Moonshiners are men who operate little unlicensed distilleries in the fastnesses of the mountains and surreptitiously sell their whiskey without paying the government tax upon it.

"But why should moonshiners object to our camping in the wood lands up here and cutting railroad ties?" asked Jim Chenowith. "I don't see the connection."

"Well, they do," answered Tom. "They are engaged in a criminal business and they don't want to be watched. If they are caught their stills and their whiskey are confiscated, they are fined heavily, and worse still they are imprisoned for very long terms. They are always on the lookout for agents of the revenue in disguise, and so they don't want any strangers in this 'land of the sky' on any pretence. They are desperate men to whom murder is a pastime and assassination an amusement."

"Then why did you anger the man as you did, Jack, and subject him to humiliation?" asked Ed Parmly. "Won't it make him and his people our enemies?"

"No," answered Jack. "They are that already. You remember that even after hearing my explanation of our purpose in coming up here, he ordered us to leave the mountain at once. Not being a pack of cowards of course we're not going to do anything of the kind. So it was just as well to let him know at once that we're going to stay, that we are fully armed, and that in the event of necessity we shall be what he would call 'quick on trigger.' I meant him to understand that clearly, and he understands it.

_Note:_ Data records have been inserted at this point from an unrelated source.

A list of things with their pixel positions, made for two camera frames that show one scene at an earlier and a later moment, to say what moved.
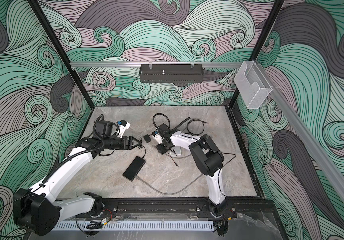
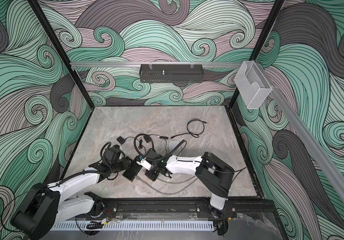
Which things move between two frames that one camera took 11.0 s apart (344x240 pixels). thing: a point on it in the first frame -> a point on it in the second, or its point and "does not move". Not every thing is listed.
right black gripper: (160, 150) -> (147, 174)
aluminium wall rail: (87, 64) does not move
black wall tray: (171, 73) does not move
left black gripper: (128, 146) -> (127, 163)
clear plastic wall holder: (251, 84) does not move
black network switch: (134, 168) does not move
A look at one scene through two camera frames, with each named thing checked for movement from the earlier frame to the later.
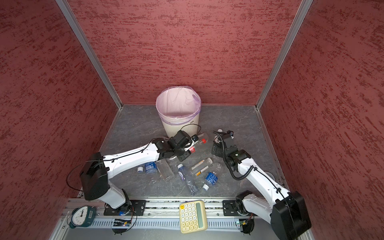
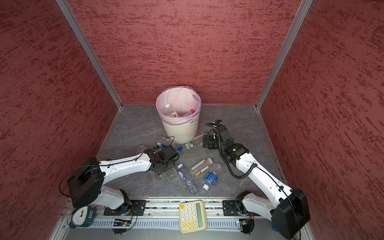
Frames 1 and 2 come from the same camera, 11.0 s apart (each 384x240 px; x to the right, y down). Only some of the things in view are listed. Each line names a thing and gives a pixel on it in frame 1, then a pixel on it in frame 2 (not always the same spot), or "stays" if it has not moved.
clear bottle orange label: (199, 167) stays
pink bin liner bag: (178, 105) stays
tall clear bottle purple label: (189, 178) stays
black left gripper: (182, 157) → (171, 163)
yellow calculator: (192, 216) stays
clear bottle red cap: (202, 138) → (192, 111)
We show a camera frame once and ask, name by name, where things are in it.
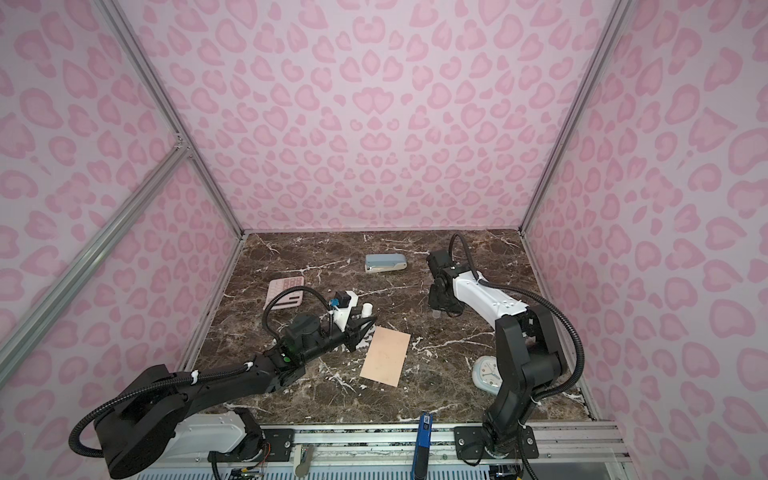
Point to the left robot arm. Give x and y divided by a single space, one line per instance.
134 428

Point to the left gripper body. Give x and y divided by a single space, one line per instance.
350 335

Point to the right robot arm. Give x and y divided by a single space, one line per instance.
528 357

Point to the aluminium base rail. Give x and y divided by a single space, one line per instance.
567 450

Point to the white glue stick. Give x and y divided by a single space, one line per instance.
366 310

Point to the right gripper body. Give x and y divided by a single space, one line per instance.
446 303

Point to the blue tool on rail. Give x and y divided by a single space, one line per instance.
420 463

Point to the white alarm clock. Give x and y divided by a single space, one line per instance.
486 376

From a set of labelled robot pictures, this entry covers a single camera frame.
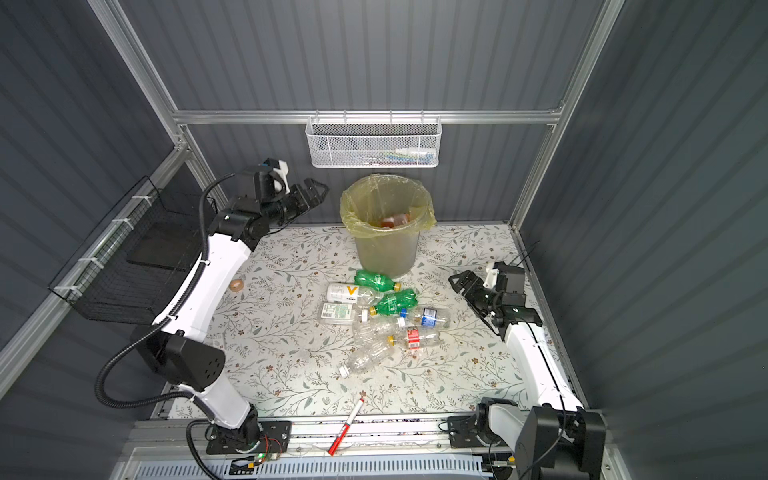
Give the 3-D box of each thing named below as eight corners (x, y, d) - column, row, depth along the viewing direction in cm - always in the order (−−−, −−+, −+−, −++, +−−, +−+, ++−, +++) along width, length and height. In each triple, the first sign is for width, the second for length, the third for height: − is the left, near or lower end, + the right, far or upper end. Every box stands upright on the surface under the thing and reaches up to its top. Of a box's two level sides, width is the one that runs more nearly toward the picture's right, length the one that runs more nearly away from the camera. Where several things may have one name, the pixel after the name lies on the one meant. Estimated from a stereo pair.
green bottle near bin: (354, 283, 104) (353, 276, 101) (362, 272, 107) (361, 265, 104) (394, 300, 100) (394, 293, 96) (401, 288, 103) (401, 281, 99)
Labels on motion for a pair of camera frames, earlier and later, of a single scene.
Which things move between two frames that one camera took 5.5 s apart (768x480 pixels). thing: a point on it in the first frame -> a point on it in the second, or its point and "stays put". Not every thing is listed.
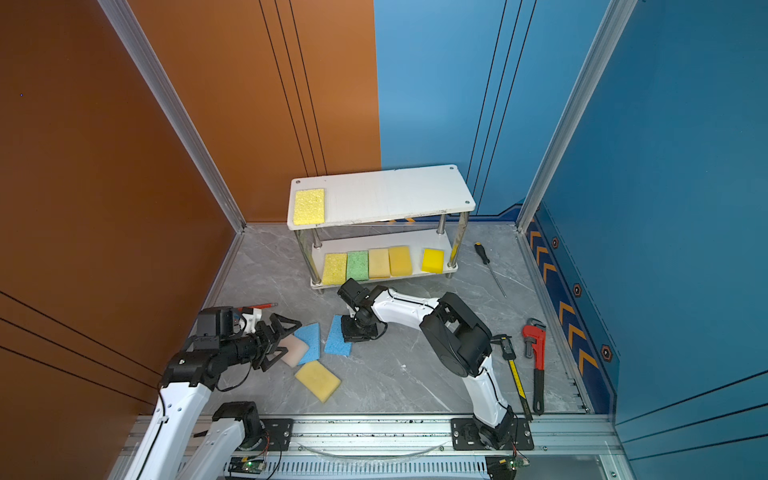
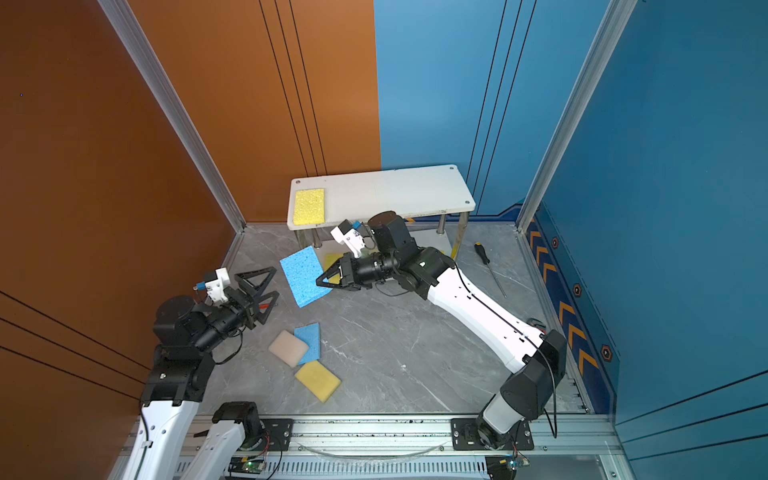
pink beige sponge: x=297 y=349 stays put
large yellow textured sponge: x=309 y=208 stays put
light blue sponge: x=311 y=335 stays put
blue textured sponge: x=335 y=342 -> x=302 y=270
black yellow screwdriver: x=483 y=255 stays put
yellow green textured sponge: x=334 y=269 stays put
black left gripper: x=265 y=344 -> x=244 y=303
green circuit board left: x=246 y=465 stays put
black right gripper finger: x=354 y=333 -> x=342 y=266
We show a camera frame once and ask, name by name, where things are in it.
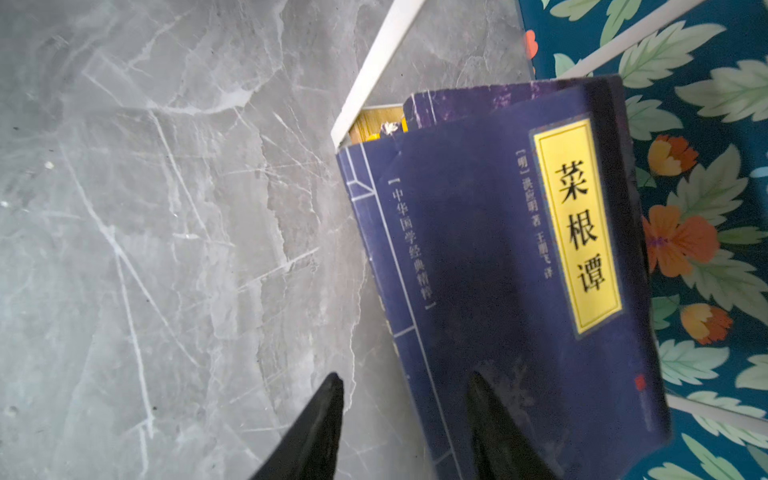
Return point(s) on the white metal wooden book shelf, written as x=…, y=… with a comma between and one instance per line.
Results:
x=395, y=27

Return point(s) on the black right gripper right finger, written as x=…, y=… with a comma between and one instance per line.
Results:
x=500, y=449

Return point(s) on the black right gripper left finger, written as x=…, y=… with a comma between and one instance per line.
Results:
x=309, y=448

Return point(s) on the navy book yellow label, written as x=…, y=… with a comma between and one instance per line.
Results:
x=511, y=244

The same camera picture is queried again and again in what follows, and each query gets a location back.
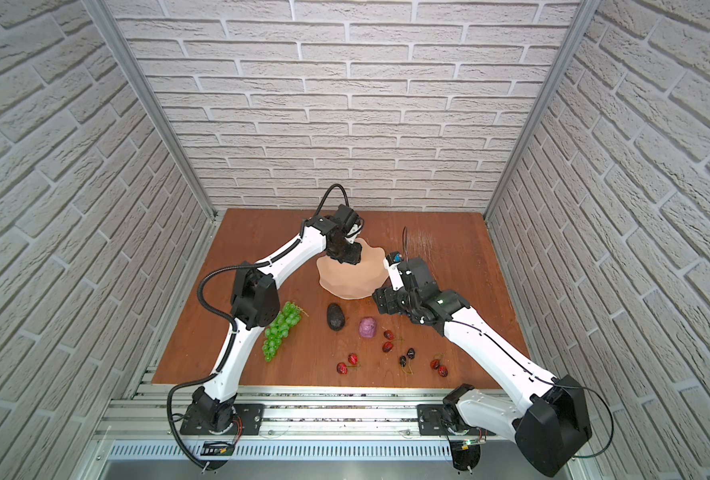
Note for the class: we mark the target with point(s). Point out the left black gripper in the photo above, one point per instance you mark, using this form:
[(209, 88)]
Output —
[(348, 253)]

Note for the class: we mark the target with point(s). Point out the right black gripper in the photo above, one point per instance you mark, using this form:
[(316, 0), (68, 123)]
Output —
[(387, 301)]

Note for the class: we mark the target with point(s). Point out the pink wavy fruit bowl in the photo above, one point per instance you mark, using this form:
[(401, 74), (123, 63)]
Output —
[(353, 282)]

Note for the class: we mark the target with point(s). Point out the purple plum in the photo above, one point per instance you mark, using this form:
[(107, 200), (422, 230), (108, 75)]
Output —
[(367, 327)]

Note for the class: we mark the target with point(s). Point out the dark cherry pair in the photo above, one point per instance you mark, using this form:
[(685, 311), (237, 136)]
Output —
[(407, 358)]

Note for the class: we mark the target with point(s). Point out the black avocado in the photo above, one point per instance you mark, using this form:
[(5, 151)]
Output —
[(336, 319)]

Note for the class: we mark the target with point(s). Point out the green grape bunch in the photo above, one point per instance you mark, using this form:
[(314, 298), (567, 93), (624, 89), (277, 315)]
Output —
[(289, 316)]

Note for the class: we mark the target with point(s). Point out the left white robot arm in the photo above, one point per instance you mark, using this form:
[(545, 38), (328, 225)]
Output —
[(255, 303)]

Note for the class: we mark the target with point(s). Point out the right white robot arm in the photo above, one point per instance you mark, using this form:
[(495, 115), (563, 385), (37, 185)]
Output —
[(545, 416)]

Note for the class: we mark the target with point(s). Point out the red cherry pair middle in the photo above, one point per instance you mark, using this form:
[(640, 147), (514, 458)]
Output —
[(389, 343)]

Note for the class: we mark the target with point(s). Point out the red cherry pair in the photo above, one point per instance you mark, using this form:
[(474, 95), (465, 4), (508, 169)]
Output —
[(351, 362), (437, 365), (389, 343)]

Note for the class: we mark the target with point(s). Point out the red cherry pair right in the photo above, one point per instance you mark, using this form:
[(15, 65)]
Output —
[(437, 365)]

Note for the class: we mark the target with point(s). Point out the red cherry pair front left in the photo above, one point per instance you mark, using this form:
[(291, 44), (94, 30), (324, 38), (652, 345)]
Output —
[(351, 362)]

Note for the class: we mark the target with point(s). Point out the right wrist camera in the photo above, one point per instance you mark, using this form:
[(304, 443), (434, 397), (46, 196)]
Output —
[(391, 263)]

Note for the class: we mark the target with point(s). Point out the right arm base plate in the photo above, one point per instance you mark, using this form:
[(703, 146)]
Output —
[(436, 420)]

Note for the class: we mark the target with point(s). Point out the aluminium mounting rail frame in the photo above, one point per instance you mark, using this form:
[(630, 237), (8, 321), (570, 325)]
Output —
[(303, 428)]

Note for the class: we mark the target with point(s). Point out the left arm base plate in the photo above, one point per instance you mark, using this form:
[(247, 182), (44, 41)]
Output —
[(249, 416)]

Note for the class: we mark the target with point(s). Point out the left corner aluminium post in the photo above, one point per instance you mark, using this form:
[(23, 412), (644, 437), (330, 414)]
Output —
[(120, 48)]

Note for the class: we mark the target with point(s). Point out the corner aluminium post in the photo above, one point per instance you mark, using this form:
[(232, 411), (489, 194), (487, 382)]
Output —
[(120, 48), (563, 58)]

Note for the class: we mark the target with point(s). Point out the right corner aluminium post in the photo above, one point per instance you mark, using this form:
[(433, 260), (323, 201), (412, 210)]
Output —
[(563, 58)]

You see men that are freest in killing other men have no more fondness than people generally for being killed themselves. Desperadoes are not heroes. They are merely bullies who take advantage of an unarmed enemy when they can and sneak away as that man did whenever an enemy 'gits the drap' on them as the fellow phrased it."

"But won't they attack us in our camp?" asked Jim Chenowith.

"Probably," answered Jack with perfect calmness. "They want us out of the mountains and they'll probably try to drive us out. But I for one am not going to be driven out, and I don't think the rest of you fellows are Molly Cottontails to be chased down the steeps."

"No!" called out little Tom. "We've got guns and we know how to use them. We're up here by right and here we'll stay. Won't we boys?"

"Yes! Yes! Yes!" answered the others in chorus.